Communication : Presse écrite au Gabon : mourir ou se réinventer ?

La presse écrite gabonaise se meurt. Le mot est dur, presque excessif, mais il reflète une réalité que nul ne peut désormais ignorer. Dans les kiosques de Libreville comme dans plusieurs villes de l’arrière-pays, les journaux se font rares sauf au ministère de la Communication et des médias surtout lorsqu’il s’agit de la clé de répartition de la subvention annuelle cas de 2025, piloté par une commission dudit ministère bien huilé où comme un coup de bâton magique cette dernière s’est bizarrement retrouvés avec 34 titres de journaux presse écrite éligibles sur 36 dossiers déposés, bref.

Environs quinze titres paraissent de manière régulière, d’autres ont disparu sans explication. Trouver un numéro relève parfois du parcours du combattant. Ce n’est plus seulement une crise conjoncturelle : c’est un signal d’alarme. Certes, le papier décline partout dans le monde. Le numérique a bouleversé les
usages, accéléré la circulation de l’information et transformé en profondeur les modèles économiques des médias. Mais au Gabon, la situation dépasse
la simple mutation technologique. Elle révèle une fragilité structurelle ancienne : dépendance aux subventions publiques, marché publicitaire étroit, coûts
d’impression élevés, distribution défaillante, lecteur en érosion constante.

Le problème n’est pas seulement que les lecteurs lisent moins le papier. Le problème, c’est qu’on ne le trouve plus. Et lorsqu’un journal devient introuvable,
il cesse progressivement d’exister dans l’imaginaire collectif. La disparition progressive du journal dans l’espace public pose une question démocratique majeure. Le papier n’est pas qu’un support matériel ; il symbolise la permanence, la hiérarchisation de l’information, le recul nécessaire à l’analyse. Il impose un rythme différent de celui des réseaux sociaux, dominé par l’instantanéité et l’émotion. Qui prendra le temps d’enquêter ? Qui approfondira les dossiers
complexes ? Qui construira une mémoire collective écrite des événements qui façonnent le pays ?

Une démocratie ne peut se satisfaire d’informations fragmentées et virales. Elle a besoin d’une presse structurée, capable de vérifier, contextualiser et expliquer. Or, l’affaiblissement de la presse écrite affaiblit mécaniquement le débat public. Faut-il pour autant s’arcbouter sur un modèle ancien, comme si le retour en arrière était possible ? Certainement pas. Défendre le papier sans le transformateur serait une erreur stratégique. La survie de la presse écrite gabonaise passe par une réinvention lucide et courageuse.

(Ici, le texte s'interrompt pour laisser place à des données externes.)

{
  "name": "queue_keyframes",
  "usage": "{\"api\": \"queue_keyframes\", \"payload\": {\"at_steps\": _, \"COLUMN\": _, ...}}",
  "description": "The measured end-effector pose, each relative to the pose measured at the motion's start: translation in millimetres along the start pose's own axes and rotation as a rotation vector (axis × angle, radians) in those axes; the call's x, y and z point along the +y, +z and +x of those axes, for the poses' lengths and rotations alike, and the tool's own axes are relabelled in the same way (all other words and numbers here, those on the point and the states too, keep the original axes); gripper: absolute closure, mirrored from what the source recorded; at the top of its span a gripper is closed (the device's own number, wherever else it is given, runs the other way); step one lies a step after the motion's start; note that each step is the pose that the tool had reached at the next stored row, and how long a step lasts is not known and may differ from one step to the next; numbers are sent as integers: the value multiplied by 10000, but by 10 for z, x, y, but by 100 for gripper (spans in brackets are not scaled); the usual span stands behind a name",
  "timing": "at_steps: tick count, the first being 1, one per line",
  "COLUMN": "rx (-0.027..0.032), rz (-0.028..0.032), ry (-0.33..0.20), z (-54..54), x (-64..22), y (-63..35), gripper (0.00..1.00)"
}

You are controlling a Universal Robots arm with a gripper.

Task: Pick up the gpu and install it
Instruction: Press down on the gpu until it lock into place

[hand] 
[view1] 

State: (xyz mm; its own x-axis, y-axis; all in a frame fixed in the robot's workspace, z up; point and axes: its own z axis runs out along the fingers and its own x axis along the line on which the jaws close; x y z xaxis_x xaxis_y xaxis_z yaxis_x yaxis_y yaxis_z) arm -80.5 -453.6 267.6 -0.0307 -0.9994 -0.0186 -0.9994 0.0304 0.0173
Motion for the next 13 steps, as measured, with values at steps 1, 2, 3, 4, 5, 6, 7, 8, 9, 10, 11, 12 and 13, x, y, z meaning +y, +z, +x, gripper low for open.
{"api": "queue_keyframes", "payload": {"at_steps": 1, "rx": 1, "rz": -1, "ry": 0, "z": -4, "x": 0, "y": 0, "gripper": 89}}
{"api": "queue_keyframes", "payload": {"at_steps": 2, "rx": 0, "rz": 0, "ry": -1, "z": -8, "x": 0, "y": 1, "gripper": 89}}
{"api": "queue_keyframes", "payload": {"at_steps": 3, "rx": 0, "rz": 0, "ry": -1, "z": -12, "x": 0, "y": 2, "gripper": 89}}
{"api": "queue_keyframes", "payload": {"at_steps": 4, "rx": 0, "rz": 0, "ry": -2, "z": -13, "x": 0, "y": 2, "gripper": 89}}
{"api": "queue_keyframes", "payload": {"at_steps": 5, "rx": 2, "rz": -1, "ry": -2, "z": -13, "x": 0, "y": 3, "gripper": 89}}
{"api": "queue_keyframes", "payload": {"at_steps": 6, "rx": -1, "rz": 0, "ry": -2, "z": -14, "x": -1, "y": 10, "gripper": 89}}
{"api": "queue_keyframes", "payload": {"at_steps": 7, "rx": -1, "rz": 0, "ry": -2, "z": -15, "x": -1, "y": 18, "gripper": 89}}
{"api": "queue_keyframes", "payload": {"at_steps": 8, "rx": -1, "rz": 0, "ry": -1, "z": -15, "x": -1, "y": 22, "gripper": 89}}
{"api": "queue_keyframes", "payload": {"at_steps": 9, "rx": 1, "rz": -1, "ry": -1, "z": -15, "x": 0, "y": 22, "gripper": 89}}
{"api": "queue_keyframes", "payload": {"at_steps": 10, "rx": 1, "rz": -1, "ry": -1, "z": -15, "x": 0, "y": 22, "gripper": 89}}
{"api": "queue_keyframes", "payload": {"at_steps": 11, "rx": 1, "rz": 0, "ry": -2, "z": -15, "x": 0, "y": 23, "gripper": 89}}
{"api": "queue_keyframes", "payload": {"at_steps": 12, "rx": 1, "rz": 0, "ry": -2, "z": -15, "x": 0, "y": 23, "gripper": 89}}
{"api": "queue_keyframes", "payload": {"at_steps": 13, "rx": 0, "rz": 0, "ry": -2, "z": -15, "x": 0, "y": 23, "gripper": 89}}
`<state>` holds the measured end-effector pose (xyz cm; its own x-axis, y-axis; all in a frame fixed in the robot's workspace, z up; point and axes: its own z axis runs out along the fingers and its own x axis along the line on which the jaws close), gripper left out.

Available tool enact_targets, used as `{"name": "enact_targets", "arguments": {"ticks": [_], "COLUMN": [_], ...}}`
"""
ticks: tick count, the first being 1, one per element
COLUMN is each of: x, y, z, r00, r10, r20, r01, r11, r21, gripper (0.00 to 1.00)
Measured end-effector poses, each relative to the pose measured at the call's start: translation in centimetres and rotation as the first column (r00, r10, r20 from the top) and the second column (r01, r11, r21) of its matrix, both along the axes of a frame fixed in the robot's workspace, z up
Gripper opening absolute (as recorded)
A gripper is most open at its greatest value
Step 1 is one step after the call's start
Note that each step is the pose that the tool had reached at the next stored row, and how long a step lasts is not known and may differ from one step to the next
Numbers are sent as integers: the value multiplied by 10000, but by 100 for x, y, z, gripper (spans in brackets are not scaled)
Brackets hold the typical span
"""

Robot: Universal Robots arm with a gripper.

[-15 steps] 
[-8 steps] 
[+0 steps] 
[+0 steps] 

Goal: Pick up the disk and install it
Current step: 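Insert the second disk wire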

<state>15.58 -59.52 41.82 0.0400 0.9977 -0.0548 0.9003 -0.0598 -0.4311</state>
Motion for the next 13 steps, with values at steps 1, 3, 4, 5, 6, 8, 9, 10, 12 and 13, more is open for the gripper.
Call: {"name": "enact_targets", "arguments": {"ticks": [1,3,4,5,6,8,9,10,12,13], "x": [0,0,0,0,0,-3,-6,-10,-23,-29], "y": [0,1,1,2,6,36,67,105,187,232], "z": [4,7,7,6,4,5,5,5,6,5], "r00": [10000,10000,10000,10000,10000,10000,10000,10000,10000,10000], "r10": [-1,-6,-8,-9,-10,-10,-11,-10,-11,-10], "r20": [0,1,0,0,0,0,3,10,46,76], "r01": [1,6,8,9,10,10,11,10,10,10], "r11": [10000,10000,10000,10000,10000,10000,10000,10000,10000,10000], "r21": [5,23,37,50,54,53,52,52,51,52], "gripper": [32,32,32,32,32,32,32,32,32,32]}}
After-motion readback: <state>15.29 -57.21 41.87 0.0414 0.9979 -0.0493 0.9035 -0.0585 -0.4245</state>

Première évidence : le numérique n’est pas l’ennemi. Il est un outil, un levier, une opportunité. Les médias doivent investir pleinement les plateformes
numériques, proposer des abonnements accessibles sur mobile, développer des formats multimédias, des podcasts, des vidéos explicatives. Le téléphone portable est aujourd’hui le premier écran d’information. Ignorer cette réalité serait suicidaire.

Dans cette perspective, le papier peut retrouver une nouvelle vocation. Plutôt que de courir derrière l’actualité immédiate terrain déjà occupé par le numérique il pourrait se concentrer sur l’analyse, l’enquête, les grands dossiers thématiques. Un hebdomadaire ou un mensuel de référence, mettant sur la profondeur et la qualité rédactionnelle, pourrait redonner au journal imprimé sa valeur ajoutée. Mais la transformation ne sera pas seulement technologique. Elle doit être économique et éditoriale.

Diversifier les sources de revenus devient impératif : abonnements numériques, contenus premium, événements, partenariats privés transparents. La croyance éditoriale doit redevenir la priorité absolue. Le lecteur est prêt à payer pour une information fiable, indépendante et pertinente encore faut-il la lui offrir.

La formation des journalistes constitue également un enjeu central. Le journalisme de demain sera multimédia, piloté par les données, interactif. Les rédactions doivent évoluer, progresser de nouvelles compétences et intégrer les outils numériques sans sacrifier l’exigence professionnelle. Enfin, la responsabilité est collective. L’État, les acteurs économiques et la société civile doivent comprendre qu’une presse forte n’est pas un luxe, mais un pilier démocratique.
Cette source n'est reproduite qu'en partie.